# evolution of a painting



## ShutUpJoe (Nov 10, 2009)

Wow Amazing work as always : )


----------



## tinyliny (Oct 31, 2009)

Babies have such wierd porportions. I couldn't believe how big I had to make his head.


----------



## Frankiee (Jun 28, 2010)

really nicee I love it !!


----------



## tinyliny (Oct 31, 2009)

bump or jump or lump


----------



## A knack for horses (Jun 17, 2010)

Adorable, and a wonderful job (as always)!!!!


----------



## tinyliny (Oct 31, 2009)

Merci, ma amie.


----------



## armydogs (Apr 14, 2010)

I dont know how you do it time after time.

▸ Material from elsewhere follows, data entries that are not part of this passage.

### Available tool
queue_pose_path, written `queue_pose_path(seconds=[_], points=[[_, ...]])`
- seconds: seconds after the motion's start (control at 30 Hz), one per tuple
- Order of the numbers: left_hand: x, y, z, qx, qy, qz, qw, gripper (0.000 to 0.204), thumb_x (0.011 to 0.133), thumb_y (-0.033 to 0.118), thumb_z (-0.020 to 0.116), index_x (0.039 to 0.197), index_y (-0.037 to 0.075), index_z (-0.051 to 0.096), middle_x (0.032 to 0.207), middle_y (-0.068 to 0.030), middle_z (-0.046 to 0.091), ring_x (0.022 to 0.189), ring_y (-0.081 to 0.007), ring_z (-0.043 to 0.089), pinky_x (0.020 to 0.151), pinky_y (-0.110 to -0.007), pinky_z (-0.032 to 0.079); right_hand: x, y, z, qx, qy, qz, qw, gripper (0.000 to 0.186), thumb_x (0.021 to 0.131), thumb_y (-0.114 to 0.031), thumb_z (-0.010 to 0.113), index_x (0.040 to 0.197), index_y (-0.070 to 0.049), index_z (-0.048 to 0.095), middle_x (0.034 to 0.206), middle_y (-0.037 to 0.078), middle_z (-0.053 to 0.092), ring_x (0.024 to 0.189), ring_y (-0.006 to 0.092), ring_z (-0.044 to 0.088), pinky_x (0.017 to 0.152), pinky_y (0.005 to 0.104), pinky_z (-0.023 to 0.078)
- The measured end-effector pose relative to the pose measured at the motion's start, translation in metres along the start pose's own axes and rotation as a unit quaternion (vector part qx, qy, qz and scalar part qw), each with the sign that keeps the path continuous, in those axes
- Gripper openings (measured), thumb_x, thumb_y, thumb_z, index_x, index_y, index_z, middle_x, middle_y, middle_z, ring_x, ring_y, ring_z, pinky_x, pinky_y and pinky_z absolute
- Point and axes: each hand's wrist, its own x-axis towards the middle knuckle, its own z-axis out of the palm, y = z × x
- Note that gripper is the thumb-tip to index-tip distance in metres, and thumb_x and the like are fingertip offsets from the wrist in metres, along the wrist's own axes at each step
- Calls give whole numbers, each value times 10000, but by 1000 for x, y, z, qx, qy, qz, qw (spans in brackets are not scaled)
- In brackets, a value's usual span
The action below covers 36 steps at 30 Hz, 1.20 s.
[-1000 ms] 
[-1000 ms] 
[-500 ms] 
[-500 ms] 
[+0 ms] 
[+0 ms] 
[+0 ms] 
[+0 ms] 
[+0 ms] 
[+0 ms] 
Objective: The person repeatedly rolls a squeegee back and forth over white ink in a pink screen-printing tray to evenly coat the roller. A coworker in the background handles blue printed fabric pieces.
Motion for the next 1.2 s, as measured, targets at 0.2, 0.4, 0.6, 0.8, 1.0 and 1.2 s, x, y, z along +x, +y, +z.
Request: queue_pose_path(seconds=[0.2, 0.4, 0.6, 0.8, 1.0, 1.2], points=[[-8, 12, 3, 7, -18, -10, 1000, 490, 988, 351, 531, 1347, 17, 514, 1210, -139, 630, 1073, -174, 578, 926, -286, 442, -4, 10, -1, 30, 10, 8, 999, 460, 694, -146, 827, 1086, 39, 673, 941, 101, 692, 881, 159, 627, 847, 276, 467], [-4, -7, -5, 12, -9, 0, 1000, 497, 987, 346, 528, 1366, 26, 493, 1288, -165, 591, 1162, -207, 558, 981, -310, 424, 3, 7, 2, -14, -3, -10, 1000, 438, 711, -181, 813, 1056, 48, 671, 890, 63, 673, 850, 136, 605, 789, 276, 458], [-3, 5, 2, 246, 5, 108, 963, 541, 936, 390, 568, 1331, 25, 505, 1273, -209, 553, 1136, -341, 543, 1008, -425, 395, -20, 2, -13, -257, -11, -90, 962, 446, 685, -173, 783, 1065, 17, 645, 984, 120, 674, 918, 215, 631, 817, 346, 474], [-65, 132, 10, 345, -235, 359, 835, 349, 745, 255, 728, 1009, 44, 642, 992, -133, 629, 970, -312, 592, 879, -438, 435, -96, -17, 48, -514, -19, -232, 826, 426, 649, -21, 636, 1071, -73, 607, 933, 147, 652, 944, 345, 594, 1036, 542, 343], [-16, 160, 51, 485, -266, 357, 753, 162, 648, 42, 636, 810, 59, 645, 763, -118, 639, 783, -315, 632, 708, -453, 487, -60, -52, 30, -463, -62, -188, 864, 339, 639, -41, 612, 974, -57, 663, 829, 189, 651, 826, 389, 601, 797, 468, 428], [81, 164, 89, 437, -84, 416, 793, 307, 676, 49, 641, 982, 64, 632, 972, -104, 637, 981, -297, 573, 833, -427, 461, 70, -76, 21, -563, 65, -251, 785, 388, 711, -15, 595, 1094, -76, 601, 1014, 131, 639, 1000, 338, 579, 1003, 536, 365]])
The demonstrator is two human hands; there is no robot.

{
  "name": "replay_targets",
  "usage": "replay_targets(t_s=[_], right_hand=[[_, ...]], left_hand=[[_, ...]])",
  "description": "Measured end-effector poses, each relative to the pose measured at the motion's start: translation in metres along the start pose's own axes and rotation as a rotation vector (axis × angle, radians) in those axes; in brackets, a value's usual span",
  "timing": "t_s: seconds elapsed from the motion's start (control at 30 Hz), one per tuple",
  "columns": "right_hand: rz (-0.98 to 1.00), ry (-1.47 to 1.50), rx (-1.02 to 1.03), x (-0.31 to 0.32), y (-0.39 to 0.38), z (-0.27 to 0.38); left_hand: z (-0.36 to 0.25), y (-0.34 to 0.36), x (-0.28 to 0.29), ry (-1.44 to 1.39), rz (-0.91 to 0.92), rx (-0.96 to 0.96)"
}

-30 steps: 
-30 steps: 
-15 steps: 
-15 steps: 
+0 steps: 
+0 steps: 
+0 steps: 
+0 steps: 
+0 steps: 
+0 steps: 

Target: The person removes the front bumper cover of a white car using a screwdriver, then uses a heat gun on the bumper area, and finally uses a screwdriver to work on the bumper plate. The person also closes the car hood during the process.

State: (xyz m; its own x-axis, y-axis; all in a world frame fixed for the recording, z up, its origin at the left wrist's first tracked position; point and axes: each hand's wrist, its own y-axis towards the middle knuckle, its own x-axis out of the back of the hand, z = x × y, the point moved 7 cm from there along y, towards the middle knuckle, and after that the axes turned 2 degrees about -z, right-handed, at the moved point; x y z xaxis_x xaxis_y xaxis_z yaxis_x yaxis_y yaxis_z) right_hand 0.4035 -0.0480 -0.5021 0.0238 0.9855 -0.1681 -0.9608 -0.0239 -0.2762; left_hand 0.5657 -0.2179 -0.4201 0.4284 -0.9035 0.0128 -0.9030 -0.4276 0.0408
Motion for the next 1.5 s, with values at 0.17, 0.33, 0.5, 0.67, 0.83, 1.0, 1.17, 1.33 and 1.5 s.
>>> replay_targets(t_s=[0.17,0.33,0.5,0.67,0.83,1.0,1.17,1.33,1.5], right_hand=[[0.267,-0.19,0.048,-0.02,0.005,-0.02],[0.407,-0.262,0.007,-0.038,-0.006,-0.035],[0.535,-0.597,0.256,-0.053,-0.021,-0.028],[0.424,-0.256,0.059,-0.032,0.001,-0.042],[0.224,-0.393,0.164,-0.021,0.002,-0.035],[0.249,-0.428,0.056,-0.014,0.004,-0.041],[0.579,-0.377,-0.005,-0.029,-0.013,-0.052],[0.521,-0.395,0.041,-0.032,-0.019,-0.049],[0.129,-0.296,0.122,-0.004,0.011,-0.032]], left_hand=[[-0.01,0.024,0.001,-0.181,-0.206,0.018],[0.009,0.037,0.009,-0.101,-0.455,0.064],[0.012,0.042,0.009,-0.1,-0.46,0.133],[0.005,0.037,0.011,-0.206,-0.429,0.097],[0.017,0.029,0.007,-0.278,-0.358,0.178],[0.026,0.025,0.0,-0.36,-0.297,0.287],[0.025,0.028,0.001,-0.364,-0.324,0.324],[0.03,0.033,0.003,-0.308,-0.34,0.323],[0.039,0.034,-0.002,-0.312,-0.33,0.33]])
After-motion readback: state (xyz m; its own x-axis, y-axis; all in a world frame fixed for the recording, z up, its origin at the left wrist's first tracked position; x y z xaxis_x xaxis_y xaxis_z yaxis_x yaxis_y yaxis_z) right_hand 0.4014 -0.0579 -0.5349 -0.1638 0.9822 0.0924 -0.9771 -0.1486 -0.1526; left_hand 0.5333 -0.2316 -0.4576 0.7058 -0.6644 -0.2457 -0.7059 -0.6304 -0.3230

Each one is absolutely perfect. I mean perfect. I would love to know how you do this kind of pin and ink. I know that isnt the right word for it, but its all I can come up with. I would mess it up for sure.


----------



## tinyliny (Oct 31, 2009)

i use Japanese ink blocks and grinding stone and Japanese or Chinese brushes. I work from light to dark and lots of time waiting for it to dry in between.
Slow.


----------



## BackInTheSaddleAgain (Apr 20, 2009)

INCREDIBLE. :shock: Every time I see a new painting, I feel like jumping out of my skin, I'm so excited! :lol:


----------



## HorseChic (Jun 19, 2010)

Woah, thats amazing! Great work! I am so jealous!


----------



## tinyliny (Oct 31, 2009)

Thankyou, Back in the Saddle, as it was due to your referrel that I got that job.


----------